● WHAT YOU WILL DO: Lines in the listing below containing the string "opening" are to be identified and copied.

● DATA SECTION:
►

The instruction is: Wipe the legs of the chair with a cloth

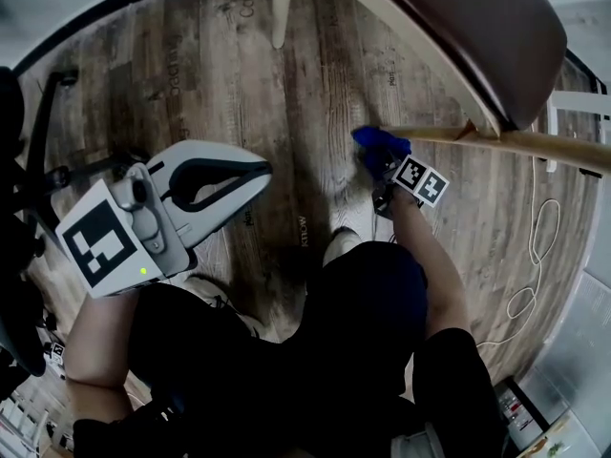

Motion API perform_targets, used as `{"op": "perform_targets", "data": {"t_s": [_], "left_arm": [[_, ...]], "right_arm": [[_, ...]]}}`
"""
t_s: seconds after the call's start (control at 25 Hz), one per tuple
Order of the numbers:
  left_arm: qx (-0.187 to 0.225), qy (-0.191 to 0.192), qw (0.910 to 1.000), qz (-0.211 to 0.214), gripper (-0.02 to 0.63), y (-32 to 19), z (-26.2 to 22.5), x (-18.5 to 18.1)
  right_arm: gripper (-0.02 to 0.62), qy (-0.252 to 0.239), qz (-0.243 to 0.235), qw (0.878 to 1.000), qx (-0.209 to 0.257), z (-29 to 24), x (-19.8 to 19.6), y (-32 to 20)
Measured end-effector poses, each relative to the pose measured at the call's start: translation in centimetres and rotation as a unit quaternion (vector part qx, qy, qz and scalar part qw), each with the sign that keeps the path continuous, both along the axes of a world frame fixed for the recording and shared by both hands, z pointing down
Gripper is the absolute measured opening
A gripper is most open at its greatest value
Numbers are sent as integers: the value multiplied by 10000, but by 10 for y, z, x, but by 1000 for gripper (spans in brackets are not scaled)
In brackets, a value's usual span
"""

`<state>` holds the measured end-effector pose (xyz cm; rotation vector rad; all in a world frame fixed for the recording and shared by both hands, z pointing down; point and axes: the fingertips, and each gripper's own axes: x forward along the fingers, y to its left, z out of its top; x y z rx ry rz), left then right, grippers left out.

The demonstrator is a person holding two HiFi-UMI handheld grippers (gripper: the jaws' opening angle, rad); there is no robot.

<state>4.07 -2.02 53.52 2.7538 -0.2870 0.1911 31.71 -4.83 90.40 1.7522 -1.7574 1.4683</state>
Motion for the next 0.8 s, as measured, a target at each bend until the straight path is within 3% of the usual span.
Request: {"op": "perform_targets", "data": {"t_s": [0.2, 0.56, 0.8], "left_arm": [[48, 102, 9999, 60, 2, 2, -6, 4], [40, 168, 9998, 133, 2, 2, -9, 5], [38, 196, 9998, 87, 2, 2, -10, 4]], "right_arm": [[77, 5, -416, 9983, 402, -55, -6, 0], [77, -152, -1012, 9812, 1633, -229, -24, -7], [78, -389, -1043, 9706, 2136, -314, -33, -13]]}}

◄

● RESULT OF THE TASK:
Gripper is the absolute measured opening
The demonstrator is a person holding two HiFi-UMI handheld grippers (gripper: the jaws' opening angle, rad); there is no robot.

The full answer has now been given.